### Task directions
Return the lines exactly as they stand, from the first of the material through the line containing "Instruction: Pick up".
=== Section Start ===
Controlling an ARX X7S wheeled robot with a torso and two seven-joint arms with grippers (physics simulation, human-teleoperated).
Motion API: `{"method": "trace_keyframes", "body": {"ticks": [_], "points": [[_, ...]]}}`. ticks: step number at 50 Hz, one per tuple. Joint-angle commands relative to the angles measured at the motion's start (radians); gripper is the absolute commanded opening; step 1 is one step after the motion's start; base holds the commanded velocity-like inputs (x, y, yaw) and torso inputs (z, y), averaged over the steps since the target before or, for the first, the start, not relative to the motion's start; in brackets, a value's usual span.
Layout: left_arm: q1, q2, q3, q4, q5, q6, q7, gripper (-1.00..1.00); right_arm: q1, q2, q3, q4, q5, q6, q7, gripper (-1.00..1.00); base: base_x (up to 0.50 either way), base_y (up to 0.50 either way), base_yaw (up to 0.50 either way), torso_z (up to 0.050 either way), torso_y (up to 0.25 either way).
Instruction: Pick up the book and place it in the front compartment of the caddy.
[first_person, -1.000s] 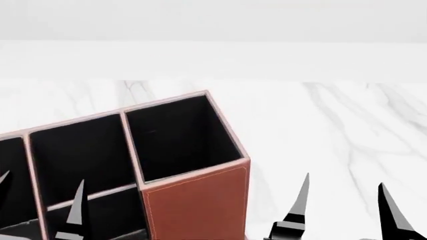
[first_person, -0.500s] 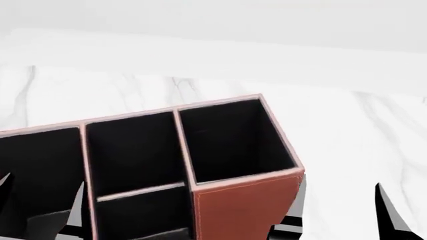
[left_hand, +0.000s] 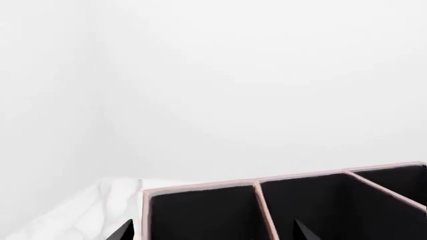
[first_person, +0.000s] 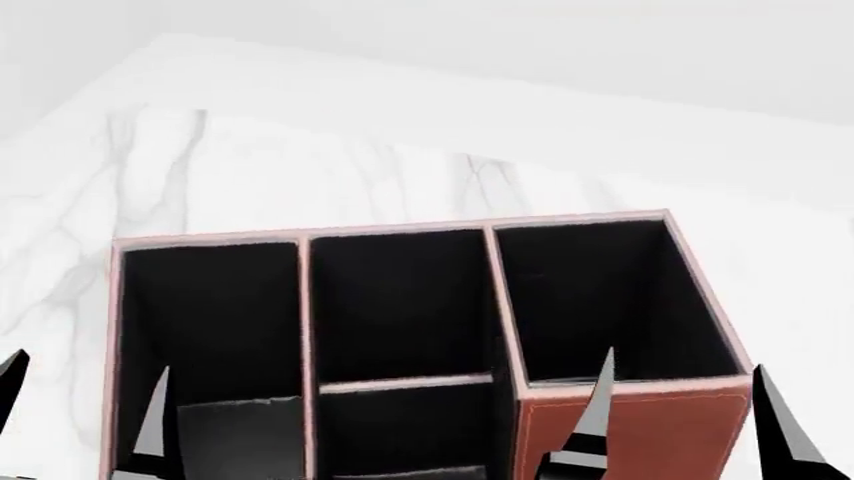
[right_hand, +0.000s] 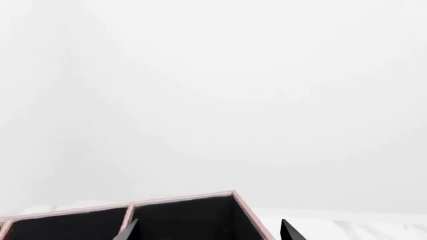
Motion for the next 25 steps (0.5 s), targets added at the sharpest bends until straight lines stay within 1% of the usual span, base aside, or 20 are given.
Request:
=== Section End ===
### Written reply
Controlling an ARX X7S wheeled robot with a torso and two seven-joint arms with grippers (physics simulation, human-teleoperated).
Motion API: `{"method": "trace_keyframes", "body": {"ticks": [_], "points": [[_, ...]]}}`. ticks: step number at 50 Hz, one per tuple. Joint-angle commands relative to the angles measured at the motion's start (radians); gripper is the absolute commanded opening; step 1 is one step after the motion's start; base holds the commanded velocity-like inputs (x, y, yaw) and torso inputs (z, y), averaged over the steps since the target before or, for the first, the start, not relative to the motion's start; in brackets, a value's usual span.
Layout: left_arm: q1, q2, q3, q4, q5, q6, q7, gripper (-1.00..1.00); right_arm: q1, q2, q3, q4, q5, q6, q7, gripper (-1.00..1.00); base: base_x (up to 0.50 either way), base_y (up to 0.50 either way), base_yaw (up to 0.50 either way), torso_z (up to 0.050 either way), torso_y (up to 0.25 either way).
Instruction: Pick up the book and place it in the front compartment of the caddy.

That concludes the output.